*Work required*
Below is a listing. Set down exactly the lines from the one containing "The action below" through the one containing "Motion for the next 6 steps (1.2", both ends included, and leave out the rest.
>>>>
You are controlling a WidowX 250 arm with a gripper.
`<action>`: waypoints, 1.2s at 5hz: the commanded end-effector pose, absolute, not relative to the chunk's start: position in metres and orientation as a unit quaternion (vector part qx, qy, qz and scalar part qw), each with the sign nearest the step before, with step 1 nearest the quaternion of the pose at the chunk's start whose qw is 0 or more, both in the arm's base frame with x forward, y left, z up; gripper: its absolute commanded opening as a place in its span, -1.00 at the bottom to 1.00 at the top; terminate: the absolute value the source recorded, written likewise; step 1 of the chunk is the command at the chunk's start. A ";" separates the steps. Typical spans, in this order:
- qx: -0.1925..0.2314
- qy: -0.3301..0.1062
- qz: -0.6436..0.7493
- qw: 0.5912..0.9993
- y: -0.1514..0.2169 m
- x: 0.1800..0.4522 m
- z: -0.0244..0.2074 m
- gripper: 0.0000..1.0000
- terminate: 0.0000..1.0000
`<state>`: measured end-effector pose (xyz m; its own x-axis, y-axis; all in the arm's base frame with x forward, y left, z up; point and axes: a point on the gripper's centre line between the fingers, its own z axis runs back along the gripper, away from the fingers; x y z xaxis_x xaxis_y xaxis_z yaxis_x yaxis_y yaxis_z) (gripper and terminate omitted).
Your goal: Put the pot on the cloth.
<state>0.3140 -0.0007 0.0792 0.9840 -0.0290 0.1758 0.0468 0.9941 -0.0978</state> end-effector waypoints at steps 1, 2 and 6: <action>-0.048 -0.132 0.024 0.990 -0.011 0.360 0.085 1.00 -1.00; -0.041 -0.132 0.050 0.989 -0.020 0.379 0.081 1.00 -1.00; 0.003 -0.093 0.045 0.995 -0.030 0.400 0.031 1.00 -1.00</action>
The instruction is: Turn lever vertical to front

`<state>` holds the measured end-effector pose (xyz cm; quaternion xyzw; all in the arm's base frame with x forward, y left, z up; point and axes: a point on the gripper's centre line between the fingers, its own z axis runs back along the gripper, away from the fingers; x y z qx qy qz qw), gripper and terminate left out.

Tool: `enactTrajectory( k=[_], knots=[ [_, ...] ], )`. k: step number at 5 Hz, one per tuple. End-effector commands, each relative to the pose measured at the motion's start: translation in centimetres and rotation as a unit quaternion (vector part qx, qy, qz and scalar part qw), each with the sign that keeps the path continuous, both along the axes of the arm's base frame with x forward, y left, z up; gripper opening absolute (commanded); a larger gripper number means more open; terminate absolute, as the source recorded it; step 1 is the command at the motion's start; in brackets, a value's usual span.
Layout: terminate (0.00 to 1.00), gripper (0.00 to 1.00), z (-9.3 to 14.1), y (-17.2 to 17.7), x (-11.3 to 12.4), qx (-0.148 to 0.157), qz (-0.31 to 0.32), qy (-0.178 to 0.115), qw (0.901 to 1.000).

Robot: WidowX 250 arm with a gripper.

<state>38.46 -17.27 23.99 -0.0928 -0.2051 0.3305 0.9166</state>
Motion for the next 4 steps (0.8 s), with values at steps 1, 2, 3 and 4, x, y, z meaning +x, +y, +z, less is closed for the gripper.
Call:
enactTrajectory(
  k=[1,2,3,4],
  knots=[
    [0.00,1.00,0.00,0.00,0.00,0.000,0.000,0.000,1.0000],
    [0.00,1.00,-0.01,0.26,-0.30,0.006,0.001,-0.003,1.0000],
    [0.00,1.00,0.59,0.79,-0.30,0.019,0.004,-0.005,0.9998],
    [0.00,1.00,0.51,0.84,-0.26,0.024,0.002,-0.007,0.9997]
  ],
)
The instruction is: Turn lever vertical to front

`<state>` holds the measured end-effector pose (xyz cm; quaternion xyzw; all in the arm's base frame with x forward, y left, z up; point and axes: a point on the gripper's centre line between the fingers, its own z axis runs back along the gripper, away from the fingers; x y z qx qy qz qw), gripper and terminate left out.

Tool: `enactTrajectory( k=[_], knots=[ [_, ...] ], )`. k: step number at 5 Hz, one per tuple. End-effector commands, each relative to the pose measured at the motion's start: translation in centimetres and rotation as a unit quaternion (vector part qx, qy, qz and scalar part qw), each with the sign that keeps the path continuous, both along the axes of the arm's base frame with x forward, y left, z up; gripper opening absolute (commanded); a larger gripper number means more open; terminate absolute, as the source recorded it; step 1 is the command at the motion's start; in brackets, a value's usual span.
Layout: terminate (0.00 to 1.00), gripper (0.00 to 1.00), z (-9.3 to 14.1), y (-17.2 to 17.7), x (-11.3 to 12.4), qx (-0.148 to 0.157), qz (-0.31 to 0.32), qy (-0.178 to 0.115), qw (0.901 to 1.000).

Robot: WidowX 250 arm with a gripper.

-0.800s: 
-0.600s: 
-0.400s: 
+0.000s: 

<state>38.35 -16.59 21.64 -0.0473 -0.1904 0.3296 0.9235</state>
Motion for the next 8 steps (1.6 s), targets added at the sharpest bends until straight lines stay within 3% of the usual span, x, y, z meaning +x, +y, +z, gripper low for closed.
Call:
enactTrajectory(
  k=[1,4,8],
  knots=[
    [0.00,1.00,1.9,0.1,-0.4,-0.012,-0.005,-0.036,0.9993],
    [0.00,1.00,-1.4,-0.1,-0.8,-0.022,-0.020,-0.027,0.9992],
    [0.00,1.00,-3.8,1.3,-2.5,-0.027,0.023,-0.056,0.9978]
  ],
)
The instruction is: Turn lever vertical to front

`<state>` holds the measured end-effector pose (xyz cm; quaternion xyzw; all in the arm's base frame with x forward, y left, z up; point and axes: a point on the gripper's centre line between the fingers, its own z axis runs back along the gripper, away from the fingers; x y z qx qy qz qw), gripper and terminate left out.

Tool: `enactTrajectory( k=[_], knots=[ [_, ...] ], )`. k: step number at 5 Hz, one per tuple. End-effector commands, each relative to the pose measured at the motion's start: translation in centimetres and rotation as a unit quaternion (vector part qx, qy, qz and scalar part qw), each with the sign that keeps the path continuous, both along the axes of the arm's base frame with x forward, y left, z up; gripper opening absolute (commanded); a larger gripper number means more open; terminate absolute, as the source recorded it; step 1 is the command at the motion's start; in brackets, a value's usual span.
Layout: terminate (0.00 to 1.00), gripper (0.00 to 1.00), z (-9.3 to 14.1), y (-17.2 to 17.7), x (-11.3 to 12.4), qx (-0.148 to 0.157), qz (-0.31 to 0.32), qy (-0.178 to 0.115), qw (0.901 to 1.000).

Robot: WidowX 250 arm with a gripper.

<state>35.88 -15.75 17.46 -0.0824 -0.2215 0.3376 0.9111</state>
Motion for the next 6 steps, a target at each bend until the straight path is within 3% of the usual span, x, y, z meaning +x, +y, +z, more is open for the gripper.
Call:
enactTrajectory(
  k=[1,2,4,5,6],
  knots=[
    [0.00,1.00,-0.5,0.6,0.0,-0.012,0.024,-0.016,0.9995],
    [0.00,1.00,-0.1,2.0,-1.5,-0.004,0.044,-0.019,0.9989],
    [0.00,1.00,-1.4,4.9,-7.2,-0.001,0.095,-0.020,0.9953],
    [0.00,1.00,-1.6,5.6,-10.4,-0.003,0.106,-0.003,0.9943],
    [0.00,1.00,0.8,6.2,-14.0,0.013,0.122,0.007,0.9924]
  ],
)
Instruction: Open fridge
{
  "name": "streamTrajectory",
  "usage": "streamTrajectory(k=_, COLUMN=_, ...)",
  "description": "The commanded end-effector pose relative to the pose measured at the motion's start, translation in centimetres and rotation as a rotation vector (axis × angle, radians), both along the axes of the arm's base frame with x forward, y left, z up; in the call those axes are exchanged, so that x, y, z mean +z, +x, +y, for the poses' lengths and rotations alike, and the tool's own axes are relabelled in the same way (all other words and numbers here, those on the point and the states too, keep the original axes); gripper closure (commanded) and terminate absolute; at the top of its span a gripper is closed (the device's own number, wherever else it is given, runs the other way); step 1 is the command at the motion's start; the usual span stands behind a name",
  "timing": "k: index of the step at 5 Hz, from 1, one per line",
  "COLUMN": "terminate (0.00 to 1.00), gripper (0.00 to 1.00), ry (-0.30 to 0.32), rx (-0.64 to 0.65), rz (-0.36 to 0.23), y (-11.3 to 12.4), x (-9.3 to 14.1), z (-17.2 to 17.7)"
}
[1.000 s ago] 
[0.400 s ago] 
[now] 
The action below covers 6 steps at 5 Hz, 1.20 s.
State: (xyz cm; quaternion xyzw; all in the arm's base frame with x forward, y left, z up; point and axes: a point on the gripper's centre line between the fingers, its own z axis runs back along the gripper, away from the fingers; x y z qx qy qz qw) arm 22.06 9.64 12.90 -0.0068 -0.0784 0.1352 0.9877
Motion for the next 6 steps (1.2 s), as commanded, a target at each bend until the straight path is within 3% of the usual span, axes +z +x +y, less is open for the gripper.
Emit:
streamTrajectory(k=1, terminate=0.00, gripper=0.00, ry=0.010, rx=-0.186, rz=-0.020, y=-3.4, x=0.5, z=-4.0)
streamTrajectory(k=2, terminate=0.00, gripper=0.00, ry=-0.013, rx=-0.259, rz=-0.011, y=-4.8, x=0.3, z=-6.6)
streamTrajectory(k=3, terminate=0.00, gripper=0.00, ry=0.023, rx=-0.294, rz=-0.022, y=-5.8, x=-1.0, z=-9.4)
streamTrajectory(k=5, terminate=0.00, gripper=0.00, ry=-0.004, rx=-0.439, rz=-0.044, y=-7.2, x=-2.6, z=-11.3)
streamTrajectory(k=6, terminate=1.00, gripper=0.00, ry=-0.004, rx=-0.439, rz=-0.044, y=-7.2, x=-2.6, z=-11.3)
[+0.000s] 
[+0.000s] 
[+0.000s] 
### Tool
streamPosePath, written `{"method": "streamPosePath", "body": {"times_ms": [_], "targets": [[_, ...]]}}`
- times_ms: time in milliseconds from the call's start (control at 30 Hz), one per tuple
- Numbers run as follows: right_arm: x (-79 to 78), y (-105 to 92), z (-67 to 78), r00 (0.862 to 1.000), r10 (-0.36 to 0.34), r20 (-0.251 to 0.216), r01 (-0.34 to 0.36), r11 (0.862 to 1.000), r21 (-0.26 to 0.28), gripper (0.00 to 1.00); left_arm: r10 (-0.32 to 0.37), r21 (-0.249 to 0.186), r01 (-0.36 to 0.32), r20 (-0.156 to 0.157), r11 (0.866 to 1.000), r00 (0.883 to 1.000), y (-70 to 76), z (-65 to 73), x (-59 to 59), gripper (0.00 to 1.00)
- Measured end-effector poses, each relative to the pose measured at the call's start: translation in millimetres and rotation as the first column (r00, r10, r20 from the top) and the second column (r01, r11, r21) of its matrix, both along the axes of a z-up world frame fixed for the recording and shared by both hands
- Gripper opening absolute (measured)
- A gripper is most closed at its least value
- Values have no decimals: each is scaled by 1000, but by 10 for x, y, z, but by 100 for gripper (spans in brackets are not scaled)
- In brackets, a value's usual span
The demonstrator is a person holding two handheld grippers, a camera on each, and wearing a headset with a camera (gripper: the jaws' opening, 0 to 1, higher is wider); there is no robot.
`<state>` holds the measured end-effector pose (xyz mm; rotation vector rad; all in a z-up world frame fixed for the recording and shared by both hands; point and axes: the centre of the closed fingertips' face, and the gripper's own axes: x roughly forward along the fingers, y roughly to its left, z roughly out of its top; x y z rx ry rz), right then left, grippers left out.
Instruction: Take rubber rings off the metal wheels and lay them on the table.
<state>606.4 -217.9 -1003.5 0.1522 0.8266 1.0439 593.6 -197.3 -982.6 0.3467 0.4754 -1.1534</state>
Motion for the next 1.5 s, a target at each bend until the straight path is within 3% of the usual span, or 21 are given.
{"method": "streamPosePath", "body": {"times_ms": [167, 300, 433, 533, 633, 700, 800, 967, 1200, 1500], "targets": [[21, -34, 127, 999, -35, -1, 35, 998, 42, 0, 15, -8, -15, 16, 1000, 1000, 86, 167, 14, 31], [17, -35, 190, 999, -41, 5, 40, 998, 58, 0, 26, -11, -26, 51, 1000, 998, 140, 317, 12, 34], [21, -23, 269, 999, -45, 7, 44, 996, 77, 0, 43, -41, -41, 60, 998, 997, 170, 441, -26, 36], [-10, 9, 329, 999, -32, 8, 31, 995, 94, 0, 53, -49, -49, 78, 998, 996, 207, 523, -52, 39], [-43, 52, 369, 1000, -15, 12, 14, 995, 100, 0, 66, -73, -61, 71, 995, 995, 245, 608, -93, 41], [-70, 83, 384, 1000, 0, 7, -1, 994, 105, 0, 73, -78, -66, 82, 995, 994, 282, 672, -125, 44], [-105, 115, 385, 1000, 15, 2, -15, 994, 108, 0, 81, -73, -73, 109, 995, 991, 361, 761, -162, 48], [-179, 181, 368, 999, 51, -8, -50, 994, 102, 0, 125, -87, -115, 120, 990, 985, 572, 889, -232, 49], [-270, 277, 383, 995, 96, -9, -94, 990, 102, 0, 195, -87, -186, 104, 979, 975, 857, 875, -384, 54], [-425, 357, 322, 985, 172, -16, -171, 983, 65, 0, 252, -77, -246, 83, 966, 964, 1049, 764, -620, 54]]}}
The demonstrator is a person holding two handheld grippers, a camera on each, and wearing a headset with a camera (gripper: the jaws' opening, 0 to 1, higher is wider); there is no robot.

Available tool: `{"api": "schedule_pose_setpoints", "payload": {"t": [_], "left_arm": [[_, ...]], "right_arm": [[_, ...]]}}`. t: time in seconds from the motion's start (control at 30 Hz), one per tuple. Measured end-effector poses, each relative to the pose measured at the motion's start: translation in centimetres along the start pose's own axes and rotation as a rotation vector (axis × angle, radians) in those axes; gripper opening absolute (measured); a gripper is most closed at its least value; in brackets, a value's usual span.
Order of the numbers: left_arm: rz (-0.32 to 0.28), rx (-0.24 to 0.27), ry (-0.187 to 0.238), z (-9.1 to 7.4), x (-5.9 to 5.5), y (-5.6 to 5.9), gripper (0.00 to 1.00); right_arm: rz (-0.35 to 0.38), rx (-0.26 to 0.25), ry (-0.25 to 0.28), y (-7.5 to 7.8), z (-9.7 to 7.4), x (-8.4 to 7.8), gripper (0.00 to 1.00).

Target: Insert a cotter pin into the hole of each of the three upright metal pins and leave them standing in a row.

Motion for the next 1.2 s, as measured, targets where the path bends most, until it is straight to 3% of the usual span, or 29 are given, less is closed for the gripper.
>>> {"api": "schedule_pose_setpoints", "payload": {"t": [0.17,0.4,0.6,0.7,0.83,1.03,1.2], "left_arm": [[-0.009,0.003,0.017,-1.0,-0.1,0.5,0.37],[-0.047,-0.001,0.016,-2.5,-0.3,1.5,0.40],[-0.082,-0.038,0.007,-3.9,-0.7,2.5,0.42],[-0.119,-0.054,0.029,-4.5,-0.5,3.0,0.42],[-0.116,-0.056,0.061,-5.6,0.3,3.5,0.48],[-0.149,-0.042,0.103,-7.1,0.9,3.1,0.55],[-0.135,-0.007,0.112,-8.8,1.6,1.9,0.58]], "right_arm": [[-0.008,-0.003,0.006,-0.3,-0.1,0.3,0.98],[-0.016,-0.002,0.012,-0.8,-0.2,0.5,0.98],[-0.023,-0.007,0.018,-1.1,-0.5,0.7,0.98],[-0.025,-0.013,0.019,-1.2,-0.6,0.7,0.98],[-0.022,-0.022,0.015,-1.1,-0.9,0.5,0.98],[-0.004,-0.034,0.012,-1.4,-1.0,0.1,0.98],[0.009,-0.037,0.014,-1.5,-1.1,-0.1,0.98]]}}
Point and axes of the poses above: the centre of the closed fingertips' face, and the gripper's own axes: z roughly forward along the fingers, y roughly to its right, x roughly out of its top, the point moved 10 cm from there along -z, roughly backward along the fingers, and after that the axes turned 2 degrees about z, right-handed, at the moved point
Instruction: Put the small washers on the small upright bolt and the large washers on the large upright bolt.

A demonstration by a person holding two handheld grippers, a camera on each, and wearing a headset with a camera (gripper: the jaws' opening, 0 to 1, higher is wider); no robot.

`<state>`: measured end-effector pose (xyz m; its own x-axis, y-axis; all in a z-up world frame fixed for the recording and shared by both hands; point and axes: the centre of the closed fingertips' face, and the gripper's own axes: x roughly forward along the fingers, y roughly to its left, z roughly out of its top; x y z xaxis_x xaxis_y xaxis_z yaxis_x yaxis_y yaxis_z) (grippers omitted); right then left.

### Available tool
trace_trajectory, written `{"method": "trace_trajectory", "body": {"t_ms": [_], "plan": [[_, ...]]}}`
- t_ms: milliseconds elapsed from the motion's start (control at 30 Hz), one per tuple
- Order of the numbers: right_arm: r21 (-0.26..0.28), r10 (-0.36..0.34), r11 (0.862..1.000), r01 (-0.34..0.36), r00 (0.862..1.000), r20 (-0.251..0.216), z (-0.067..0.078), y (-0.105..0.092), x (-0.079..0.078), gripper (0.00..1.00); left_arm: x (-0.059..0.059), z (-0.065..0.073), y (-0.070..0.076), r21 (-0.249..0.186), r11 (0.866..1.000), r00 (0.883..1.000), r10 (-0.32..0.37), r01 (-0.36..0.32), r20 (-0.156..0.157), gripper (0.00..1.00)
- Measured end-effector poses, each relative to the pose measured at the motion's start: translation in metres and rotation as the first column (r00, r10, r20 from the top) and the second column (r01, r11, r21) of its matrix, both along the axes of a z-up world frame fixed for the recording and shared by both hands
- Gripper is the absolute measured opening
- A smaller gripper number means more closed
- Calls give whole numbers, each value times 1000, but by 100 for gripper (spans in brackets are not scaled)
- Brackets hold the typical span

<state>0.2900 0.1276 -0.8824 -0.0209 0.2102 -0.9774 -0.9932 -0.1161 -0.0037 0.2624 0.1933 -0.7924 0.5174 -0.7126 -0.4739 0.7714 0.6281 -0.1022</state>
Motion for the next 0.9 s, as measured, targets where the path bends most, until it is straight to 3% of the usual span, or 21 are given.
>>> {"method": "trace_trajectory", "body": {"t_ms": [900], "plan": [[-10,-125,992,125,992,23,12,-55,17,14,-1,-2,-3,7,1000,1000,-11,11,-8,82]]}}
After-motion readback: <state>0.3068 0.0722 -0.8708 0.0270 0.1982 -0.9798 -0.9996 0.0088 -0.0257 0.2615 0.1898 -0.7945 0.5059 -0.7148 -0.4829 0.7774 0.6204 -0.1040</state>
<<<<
*Response for this exercise*
The action below covers 6 steps at 5 Hz, 1.20 s.
State: (xyz cm; quaternion xyzw; all in the arm's base frame with x forward, y left, z up; point and axes: a point on the gripper's centre line between the fingers, its own z axis runs back along the gripper, away from the fingers; x y z qx qy qz qw) arm 22.06 9.64 12.90 -0.0068 -0.0784 0.1352 0.9877
Motion for the next 6 steps (1.2 s), as commanded, a target at each bend until the straight path is within 3% of the usual span, axes +z +x +y, less is open for the gripper.

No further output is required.